Fibrotic changes in the heart and arteries have been implicated in a diverse range of cardiovascular diseases (CVD), but whether circulating biomarkers that reflect fibrosis are associated with CVD is unknown.
METHODS AND RESULTS:
We determined the associations of 2 biomarkers of fibrosis, transforming growth factor- β (TGF-β), and procollagen type III N-terminal propeptide (PIIINP), with incident heart failure, myocardial infarction, and stroke among community-living older adults in the Cardiovascular Health Study. We measured circulating TGF-β (n=1371) and PIIINP (n=2568) from plasma samples collected in 1996 and ascertained events through 2010. Given TGF-β’s pleiotropic effects on inflammation and fibrogenesis, we investigated potential effect modification by C-reactive protein in secondary analyses.
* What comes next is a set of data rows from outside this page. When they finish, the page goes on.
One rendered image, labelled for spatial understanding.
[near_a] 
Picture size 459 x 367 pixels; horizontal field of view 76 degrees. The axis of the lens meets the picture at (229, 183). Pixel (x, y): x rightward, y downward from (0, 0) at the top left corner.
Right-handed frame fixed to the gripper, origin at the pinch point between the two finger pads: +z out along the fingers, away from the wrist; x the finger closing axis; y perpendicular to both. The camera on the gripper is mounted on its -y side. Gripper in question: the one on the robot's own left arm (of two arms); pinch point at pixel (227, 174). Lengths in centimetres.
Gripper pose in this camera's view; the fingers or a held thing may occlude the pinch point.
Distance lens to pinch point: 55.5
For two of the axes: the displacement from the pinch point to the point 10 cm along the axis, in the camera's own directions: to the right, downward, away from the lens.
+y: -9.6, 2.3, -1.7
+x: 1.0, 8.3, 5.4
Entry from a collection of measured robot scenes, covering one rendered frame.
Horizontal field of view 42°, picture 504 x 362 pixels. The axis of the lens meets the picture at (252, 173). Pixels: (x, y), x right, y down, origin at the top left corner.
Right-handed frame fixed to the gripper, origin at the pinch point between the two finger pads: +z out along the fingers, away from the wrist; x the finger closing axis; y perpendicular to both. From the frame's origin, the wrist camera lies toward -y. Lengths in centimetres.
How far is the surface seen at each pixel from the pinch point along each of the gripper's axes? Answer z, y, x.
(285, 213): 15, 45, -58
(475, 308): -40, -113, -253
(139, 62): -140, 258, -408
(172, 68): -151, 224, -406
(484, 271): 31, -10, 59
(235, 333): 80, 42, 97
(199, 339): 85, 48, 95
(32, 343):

After adjustment for sociodemographic, clinical, and biochemical risk factors, PIIINP was associated with total CVD (hazard ratio [HR] per SD=1.07; 95% confidence interval [CI], 1.01-1.14) and heart failure (HR per SD=1.08; CI, 1.01-1.16) but not myocardial infarction or stroke. TGF-β was not associated with any CVD outcomes in the full cohort but was associated with total CVD (HR per SD=1.16; CI, 1.02-1.31), heart failure (HR per SD=1.16; CI, 1.01-1.34), and stroke (HR per SD=1.20; CI, 1.01-1.42) among individuals with C-reactive protein above the median, 2.3 mg/L (P interaction <0.05).
Our findings provide large-scale, prospective evidence that circulating biomarkers of fibrosis, measured in community-living individuals late in life, are associated with CVD. Further research on whether TGF-β has a stronger fibrogenic effect in the setting of inflammation is warranted.